Brief: Your job is to return the whole listing unchanged while skipping its images.

Data:
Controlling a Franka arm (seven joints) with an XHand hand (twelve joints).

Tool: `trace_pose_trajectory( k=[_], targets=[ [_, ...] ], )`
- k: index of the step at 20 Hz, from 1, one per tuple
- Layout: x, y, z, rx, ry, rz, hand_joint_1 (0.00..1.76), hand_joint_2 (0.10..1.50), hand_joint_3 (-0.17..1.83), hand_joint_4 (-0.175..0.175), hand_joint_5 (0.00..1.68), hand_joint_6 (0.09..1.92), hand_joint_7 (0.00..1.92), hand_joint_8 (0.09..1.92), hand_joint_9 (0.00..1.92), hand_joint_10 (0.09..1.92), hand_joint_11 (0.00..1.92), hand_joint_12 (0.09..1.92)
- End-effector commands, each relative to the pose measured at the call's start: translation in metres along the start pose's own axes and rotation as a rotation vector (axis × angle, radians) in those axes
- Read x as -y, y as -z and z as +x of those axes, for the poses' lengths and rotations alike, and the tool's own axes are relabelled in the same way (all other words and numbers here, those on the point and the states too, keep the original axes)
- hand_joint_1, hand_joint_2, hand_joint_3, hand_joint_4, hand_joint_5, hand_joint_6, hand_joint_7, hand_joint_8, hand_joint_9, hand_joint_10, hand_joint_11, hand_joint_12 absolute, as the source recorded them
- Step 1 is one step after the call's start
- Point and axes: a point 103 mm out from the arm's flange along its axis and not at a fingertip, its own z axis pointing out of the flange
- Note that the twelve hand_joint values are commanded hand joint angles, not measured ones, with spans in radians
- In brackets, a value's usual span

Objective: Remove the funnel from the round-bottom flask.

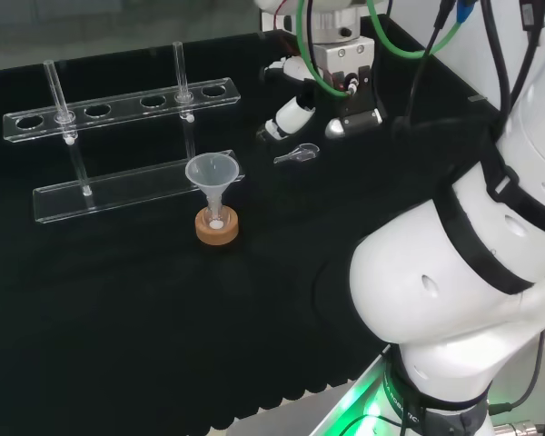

Reply to the exercise:
Controlling a Franka arm (seven joints) with an XHand hand (twelve joints).

Tool: `trace_pose_trajectory( k=[_], targets=[ [_, ...] ], )`
- k: index of the step at 20 Hz, from 1, one per tuple
- Layout: x, y, z, rx, ry, rz, hand_joint_1 (0.00..1.76), hand_joint_2 (0.10..1.50), hand_joint_3 (-0.17..1.83), hand_joint_4 (-0.175..0.175), hand_joint_5 (0.00..1.68), hand_joint_6 (0.09..1.92), hand_joint_7 (0.00..1.92), hand_joint_8 (0.09..1.92), hand_joint_9 (0.00..1.92), hand_joint_10 (0.09..1.92), hand_joint_11 (0.00..1.92), hand_joint_12 (0.09..1.92)
- End-effector commands, each relative to the pose measured at the call's start: translation in metres along the start pose's own axes and rotation as a rotation vector (axis × angle, radians) in those axes
- Read x as -y, y as -z and z as +x of those axes, for the poses' lengths and rotations alike, and the tool's own axes are relabelled in the same way (all other words and numbers here, those on the point and the states too, keep the original axes)
- hand_joint_1, hand_joint_2, hand_joint_3, hand_joint_4, hand_joint_5, hand_joint_6, hand_joint_7, hand_joint_8, hand_joint_9, hand_joint_10, hand_joint_11, hand_joint_12 absolute, as the source recorded them
- Step 1 is one step after the call's start
- Point and axes: a point 103 mm out from the arm's flange along its axis and not at a fingertip, its own z axis pointing out of the flange
- Note that the twelve hand_joint values are commanded hand joint angles, not measured ones, with spans in radians
- In brackets, a value's usual span

Objective: Remove the funnel from the round-bottom flask.

The work for this exercise is now done.